Manevi tazminat davasında davacının dava sırasında ölümü halinde dava hakkının mirasçılara geçeceği ve mirasçıların davayı kaldığı yerden devam ettirebilecekleri kabul edilmektedir.Dava dava şartı yokluğu nedeni ile usulden ret edilmiştir. Böyle bir hüküm kesin hüküm teşkil etmez. Noksan dava şartı yani mirasçıların tümünün katılımı veya terekeye temsilci atanması tamamlandıktan sonra harcı ödenip yeniden açılarak böylece ilk davaya kaldığı yerden devam edilebileceğini düşünüyorum.

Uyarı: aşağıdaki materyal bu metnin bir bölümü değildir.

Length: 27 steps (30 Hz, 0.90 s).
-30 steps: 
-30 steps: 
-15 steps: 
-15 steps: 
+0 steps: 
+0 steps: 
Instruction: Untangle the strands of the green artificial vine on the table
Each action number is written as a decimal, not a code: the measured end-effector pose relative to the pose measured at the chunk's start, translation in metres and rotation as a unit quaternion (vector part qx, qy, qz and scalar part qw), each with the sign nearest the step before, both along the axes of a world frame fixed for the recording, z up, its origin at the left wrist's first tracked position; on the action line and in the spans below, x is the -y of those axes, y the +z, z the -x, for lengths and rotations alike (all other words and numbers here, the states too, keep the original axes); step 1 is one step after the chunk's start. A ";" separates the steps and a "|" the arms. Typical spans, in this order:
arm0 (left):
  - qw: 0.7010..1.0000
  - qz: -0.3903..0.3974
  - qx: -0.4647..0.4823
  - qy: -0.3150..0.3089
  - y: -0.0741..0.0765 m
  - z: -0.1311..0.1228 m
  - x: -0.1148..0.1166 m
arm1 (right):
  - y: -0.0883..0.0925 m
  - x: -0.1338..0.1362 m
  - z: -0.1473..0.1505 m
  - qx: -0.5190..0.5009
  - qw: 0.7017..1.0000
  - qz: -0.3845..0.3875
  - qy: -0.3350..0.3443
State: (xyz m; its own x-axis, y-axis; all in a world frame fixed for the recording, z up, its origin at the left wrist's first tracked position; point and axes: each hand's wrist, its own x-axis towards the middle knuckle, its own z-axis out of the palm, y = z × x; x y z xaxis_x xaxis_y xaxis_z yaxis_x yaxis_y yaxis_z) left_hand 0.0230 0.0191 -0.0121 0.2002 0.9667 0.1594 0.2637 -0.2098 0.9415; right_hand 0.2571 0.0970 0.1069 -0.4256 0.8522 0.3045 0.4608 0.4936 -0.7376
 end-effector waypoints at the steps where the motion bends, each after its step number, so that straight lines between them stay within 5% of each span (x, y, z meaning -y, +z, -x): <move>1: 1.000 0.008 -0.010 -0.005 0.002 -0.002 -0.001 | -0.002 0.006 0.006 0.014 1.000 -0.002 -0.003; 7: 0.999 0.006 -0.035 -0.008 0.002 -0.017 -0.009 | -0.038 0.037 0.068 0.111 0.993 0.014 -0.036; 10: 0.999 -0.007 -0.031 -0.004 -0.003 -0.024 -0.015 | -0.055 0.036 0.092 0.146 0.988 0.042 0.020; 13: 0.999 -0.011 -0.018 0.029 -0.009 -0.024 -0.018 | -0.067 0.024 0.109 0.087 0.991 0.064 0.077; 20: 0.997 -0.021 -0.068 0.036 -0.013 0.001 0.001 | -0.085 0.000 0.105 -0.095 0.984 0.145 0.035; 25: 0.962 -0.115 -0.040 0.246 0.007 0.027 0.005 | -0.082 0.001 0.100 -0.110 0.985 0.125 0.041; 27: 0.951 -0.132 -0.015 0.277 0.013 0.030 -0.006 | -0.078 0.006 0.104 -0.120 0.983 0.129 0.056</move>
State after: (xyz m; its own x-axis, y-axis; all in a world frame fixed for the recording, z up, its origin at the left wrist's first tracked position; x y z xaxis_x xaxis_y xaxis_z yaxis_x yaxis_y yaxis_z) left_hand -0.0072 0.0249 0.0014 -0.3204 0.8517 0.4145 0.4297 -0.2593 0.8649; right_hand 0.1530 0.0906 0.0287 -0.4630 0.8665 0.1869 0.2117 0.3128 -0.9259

2.) AAÜT m.7'ye göre davanın ön şartın yerine getirilmemesi nedenyle reddi halinde maktu ücreti geçmeyecek şekilde nispi tarifeye göre tayin edileceğinden , tayin edilen vekalet ücreti de maktu ücreti geçmediğinden bence bir yanlışlık söz konusu değildir.